WebAssembly / threads

Threads and Atomics in WebAssembly
https://webassembly.github.io/threads/
Other
705 stars 50 forks source link

i64.atomic.wait has no matching futex syscall on Linux #135

Open programmerjake opened 5 years ago

programmerjake commented 5 years ago

I noticed that the i64.atomic.wait instruction can't be translated directly to the futex syscall on Linux, since Linux only supports 32-bit futex operations. I'm concerned that non-web embeddings on Linux will need to implement their own wait/notify functionality instead of being able to use Linux's directly.

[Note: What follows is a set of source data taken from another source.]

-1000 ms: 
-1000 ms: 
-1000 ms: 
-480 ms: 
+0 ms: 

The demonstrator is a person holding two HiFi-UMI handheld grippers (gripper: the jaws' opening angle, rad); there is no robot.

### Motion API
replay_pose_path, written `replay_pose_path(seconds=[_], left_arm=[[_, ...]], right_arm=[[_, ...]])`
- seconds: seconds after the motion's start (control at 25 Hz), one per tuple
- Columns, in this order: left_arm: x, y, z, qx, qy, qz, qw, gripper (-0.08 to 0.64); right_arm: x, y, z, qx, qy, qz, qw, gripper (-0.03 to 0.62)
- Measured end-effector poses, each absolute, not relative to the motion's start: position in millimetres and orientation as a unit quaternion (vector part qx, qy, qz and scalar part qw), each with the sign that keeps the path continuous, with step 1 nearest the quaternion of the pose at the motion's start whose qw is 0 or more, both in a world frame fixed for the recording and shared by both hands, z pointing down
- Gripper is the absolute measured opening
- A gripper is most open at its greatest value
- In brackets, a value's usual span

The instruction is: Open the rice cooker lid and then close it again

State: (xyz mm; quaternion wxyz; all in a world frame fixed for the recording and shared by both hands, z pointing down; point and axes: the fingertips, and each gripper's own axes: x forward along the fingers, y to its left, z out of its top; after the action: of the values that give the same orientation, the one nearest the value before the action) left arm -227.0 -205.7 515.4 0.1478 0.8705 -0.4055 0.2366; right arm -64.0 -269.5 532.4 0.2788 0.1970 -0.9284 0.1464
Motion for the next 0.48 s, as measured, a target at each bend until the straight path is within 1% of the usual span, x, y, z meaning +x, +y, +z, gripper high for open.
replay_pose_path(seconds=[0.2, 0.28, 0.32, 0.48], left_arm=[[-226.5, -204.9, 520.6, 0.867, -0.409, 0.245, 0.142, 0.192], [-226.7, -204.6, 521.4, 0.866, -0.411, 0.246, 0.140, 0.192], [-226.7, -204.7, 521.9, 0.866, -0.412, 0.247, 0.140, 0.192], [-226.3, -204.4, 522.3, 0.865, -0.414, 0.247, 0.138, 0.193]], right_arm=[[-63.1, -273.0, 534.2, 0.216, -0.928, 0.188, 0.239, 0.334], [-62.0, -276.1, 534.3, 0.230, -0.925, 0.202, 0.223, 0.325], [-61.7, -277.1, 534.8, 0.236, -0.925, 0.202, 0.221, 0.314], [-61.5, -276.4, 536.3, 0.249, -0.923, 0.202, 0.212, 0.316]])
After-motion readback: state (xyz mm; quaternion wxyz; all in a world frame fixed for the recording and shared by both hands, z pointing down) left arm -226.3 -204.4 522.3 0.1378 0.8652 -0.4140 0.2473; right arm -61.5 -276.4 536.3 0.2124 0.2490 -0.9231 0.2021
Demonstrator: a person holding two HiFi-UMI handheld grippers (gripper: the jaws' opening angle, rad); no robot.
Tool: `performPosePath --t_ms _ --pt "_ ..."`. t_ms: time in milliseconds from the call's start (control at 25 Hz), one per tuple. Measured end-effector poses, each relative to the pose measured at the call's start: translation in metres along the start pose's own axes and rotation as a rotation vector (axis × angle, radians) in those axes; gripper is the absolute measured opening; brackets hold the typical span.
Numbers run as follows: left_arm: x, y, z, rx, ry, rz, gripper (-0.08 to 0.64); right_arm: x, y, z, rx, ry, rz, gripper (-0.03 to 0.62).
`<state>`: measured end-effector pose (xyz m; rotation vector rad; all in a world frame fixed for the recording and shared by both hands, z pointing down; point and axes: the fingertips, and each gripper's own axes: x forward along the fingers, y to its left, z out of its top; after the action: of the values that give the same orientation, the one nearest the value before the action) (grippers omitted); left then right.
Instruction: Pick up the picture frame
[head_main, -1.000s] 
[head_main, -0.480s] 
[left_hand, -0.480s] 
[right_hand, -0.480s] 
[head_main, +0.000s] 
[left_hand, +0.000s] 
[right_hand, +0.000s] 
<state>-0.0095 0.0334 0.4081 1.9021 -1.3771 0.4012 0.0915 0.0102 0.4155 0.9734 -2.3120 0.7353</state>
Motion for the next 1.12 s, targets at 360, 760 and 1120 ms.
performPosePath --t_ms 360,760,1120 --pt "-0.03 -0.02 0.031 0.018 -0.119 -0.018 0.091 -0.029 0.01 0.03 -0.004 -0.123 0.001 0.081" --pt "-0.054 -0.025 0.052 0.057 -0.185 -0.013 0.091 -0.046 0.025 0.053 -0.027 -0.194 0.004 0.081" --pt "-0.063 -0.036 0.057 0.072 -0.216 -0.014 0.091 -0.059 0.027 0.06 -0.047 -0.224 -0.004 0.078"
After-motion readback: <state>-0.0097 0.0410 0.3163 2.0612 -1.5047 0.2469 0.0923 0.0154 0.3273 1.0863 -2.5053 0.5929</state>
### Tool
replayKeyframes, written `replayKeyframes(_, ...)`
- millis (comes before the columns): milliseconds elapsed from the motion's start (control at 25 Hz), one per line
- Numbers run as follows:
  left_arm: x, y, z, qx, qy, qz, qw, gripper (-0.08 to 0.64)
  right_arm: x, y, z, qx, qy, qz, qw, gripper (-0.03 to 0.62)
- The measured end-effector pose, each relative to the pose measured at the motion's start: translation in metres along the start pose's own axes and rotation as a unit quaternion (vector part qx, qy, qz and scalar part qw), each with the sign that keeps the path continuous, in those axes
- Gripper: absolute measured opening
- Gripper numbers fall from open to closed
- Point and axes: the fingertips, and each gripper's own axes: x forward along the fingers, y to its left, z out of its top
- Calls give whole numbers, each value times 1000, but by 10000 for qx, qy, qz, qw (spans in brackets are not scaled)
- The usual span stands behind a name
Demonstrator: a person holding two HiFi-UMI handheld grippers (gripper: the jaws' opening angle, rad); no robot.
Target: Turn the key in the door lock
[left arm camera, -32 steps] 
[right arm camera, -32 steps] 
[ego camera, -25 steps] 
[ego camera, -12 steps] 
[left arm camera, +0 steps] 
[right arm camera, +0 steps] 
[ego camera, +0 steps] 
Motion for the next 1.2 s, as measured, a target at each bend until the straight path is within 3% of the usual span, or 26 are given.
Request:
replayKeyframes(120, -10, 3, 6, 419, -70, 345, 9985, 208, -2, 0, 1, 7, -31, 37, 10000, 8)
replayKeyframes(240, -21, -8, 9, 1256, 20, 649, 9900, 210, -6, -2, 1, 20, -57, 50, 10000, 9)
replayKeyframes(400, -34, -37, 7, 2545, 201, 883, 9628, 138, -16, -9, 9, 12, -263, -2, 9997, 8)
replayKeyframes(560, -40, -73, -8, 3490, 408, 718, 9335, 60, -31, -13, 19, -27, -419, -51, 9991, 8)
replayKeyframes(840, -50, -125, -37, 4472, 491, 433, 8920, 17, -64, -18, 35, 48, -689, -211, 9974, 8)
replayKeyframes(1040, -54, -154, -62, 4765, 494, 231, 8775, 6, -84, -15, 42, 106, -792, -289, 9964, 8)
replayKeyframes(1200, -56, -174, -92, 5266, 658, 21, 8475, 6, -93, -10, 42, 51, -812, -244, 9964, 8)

Web embeddings will have to implement their own wait/notify functionality anyway to support primitives like Atomics.waitAsync

Related:

7

StackOverflow: Linux futex for 64-bits

conrad-watt commented 5 years ago

I believe, based on the discussion in https://github.com/WebAssembly/threads/issues/7, that it's possible to implement i64.atomic.wait as a 64-bit atomic read (to confirm the expected value), conditionally followed by a linux 32-bit futex operation on the same address, expecting the low 32-bits of the value read (modulo endianness).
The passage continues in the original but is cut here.